La televisión volvió a mostrar imágenes de las calles y esa vez estuve seguro de que era Monte. El reportero se acercó a él y le acercó el micrófono; Monte se pasó el arma a la mano izquierda y lo cogió:

—¡Aquí estamos! —dijo—. Nosotros, el pueblo. Defendiendo la voluntad del pueblo, las conquistas del pueblo, la libertad, la iniciativa libre. Luanda es hoy la trinchera firme de la democracia en África…

Parecía muy cansado, las ojeras profundas, el pelo grisáceo desaliñado. El reportero le preguntó cómo estaba la situación. Monte movió los labios mostrando los dientes de ratón y yo no me di ni cuenta de que aquello era una sonrisa:

—¡Ahora se está bien…!

Lídia no quería ver la televisión. Durante esos tres días se encerró a escribir en la habitación. Más tarde leí lo que había escrito. Cosas terribles. Cuando los tiros pararon, salí con ella. Fuimos a pie hasta la punta de la isla, simulando que no veíamos la ciudad en ruinas debido a los últimos enfrentamientos. La locura rondaba a nuestro alrededor, nos extendía sus largas patas de araña. El hedor me hizo recordar el 27 de mayo. La misma furia, el mismo vértigo. Se concentraba en las esquinas, se arrastraba por el suelo, se nos subía por las piernas, por el cuerpo.

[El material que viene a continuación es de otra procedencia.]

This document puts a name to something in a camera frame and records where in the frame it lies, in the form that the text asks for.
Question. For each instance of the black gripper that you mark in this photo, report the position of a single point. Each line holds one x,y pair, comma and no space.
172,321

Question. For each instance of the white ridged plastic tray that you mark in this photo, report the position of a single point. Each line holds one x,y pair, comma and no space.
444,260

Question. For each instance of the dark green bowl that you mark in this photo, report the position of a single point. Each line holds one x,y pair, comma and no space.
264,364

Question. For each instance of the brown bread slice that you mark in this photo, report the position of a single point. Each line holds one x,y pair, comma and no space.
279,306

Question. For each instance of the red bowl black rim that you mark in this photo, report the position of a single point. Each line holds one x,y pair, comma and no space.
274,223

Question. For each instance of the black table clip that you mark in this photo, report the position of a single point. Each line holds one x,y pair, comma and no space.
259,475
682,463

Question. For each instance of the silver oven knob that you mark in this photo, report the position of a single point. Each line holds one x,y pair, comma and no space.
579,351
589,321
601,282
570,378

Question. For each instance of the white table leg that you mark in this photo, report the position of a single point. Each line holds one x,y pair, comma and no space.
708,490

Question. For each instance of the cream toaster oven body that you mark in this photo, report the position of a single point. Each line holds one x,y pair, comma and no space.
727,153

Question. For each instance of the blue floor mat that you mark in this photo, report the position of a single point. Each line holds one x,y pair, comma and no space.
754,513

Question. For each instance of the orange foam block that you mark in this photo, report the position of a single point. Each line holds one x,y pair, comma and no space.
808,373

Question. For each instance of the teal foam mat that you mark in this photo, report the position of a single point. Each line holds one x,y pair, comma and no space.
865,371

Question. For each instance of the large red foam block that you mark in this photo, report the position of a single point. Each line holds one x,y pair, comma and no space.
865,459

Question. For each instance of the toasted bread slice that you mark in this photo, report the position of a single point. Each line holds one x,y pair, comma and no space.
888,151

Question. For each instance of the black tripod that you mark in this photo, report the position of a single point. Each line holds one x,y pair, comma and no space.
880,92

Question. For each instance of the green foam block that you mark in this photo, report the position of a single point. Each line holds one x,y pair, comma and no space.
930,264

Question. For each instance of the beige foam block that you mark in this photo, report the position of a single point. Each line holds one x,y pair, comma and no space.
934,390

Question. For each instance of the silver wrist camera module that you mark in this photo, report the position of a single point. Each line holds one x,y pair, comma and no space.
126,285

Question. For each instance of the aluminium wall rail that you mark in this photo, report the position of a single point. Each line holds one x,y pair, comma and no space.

En la playa no había nadie. Nos sentamos en la arena y nos quedamos mirando los destrozos que la marea había traído. Lídia dijo: «¡El caos es prodigioso!». Dijo: «¡Hace años que no llueve!». Era verdad. Hacía varios años que no llovía en la ciudad. Al cacimbo le sucedía una luz más blanca. A veces, el cielo se volvía oscuro y el mar crecía ansioso en la bahía, pero las nubes pasaban y no llovía nunca. La playa estaba llena de pequeños monstruos muertos. Los cangrejos habían muerto dentro de sus armaduras transparentes. Peces blancos nos miraban con grandes ojos de agua. Lídia me cogió de la mano: «¿Qué país es éste?». A lo lejos todavía se oían tiros.

Yo quería sacarla de aquel estado:

—La esperanza es como un fuego que duerme —le dije, citando uno de sus poemas—. Lo sofocan y creen que está muerto, pero sólo duerme.

Lídia ni siquiera me escuchó:

—Ahora sé más que entonces —dijo—. Ahora sé que ocurre exactamente lo mismo que con la desesperanza.

Se llevó la mano al pelo y se lo recogió con una cinta:

—No me tomes muy en serio. El corazón de los viejos es un mineral amargo.

El lanzamiento de su último libro, Un vasto silencio, estaba previsto para dentro de una semana. Le pregunté si la fecha se mantenía. Lídia hizo un gesto vago. Estuvimos mucho rato escuchando el mar. Después me levanté y me marché.